I am not a competitive person in the ways most people are. I couldn’t care less about sports scores, I don’t believe in praying before a game to get Jesus on my side and I don’t like to see anyone lose. To have winners means there must be losers. In that way, I appreciate my Amish and Mennonite friends. They work so hard to find equality in their communities they don’t even have raffles because that would leave someone out. If they give gifts, they are unwrapped and given without ceremony so as not to offend anyone who doesn’t get a present. Wedding gifts are given in a communal way, unwrapped and displayed on long tables in the cultural hall during the wedding reception so everyone can inspect all the wedding presents as a group without individual acknowledgement of who gave which gift.

I am not bothered by a bit of fun competition, I don’t begrudge my elderly parents and their nursing home companions the fun of playing Bingo and winning a quarter. I just don’t want to see anyone’s soul crushed for not winning.

Years ago I went head-to-head with my Primary Presidency over a chart system they devised to help motivate all the kids to memorize The Twelve Articles of Faith. On the wall outside the Primary room they listed each child’s name along with space for a check mark for each Article they were able to repeat unaided to a Primary leader. At the end of the competition, all the kids who filled in the chart would get an Ice Cream Sunday Party. I took one look at that chart and I saw red. I was furious for such a public display of competition in church. I wasn’t only upset for my kids, who had zero chance of accomplishing the goal because we were doing intensive speech therapy at school and after school three times a week just to communicate, let alone memorize long passages of religious ideas they would not comprehend. I was also thinking of the kids with learning problems and kids from single parent homes who didn’t have the luxury of parents who had the time to drill them nightly on their Articles of Faith because they were weren’t picked up from day care until late in the evening. I was thinking of kids with parents struggling in all the ways adults do, and how the children would be made to feel “less than” because of things they couldn’t control. The Primary Presidency argued with me and said that a lot of kids loved healthy competition and that it encouraged the kids to stretch their abilities. I responded with some snarky comment about kids who didn’t need any encouragement because they were always going to be at the top of the class anyway. I then told them it didn’t really matter to my family, we were allergic to milk and their reward was worthless to us. I don’t know how that program worked out; I stopped paying attention and told my kids to do the same.

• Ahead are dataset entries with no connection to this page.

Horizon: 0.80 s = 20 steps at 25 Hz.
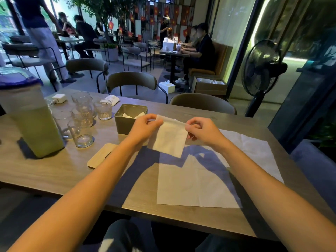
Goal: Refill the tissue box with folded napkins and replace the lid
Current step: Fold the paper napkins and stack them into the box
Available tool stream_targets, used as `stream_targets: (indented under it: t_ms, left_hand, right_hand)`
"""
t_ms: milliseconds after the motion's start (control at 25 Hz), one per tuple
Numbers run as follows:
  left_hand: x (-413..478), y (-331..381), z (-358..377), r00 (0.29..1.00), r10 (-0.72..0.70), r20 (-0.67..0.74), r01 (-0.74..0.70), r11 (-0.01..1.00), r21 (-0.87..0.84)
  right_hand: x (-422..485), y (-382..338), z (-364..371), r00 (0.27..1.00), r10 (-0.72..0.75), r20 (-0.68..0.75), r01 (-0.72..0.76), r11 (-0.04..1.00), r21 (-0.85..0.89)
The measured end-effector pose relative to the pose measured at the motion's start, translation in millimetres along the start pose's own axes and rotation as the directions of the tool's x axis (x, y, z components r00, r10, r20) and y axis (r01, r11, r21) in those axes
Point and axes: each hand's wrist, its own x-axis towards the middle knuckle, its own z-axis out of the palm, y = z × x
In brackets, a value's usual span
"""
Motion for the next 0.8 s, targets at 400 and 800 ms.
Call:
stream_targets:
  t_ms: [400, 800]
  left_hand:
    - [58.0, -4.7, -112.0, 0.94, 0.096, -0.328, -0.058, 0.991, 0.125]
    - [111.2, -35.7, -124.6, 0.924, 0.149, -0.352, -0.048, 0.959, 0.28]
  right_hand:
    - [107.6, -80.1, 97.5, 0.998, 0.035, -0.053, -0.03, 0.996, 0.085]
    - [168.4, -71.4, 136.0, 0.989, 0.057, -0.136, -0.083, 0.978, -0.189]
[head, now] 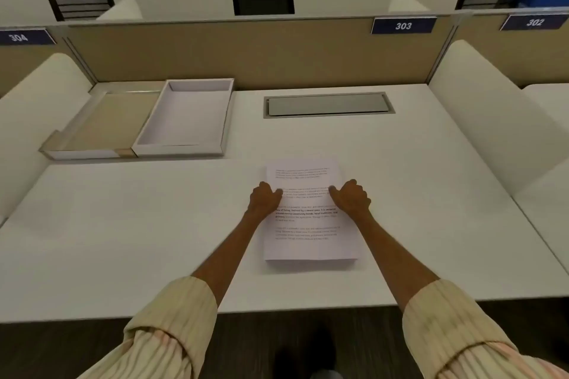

When my kids were in Seminary, I had another opportunity to voice my concern over rewards given for Scripture Chasing and Scripture Mastery. What about kids with learning difficulties who were never going to memorize a whole pile of scriptures or were never going to be the first or second or anything other than dead last every time they searched for a scripture? Weren’t they deserving of recognition for even showing up day after day, knowing they would never be a winner? If accommodations aren’t made to ensure everyone can be successful, how is that a gospel worth following? In my experience, there is no correlated plan in any church program that is mindful of “the least of these, my brethren.” Some wards have adults with sensitivity to people who struggle, others have none.

My sensitivity to winners vs. losers hasn’t dimmed with years and time and space. I have now morphed to such a high distain for all church programming that revolves around special recognition for accomplishments that I don’t like anything that gives out certificates, jewelry or patches as outward symbols of someone’s inner goodness. I am not motivated to read scriptures, set goals or achieve greatness because I will earn a cool pin I can wear on my shirt.

I take comfort knowing that people I love who have died without ever winning/earning a damned thing in church are in the Celestial Kingdom with our Heavenly Father, having fulfilled the only thing that matters in this life – they learned how to love unconditionally. The rest of it is crap that doesn’t mean a thing.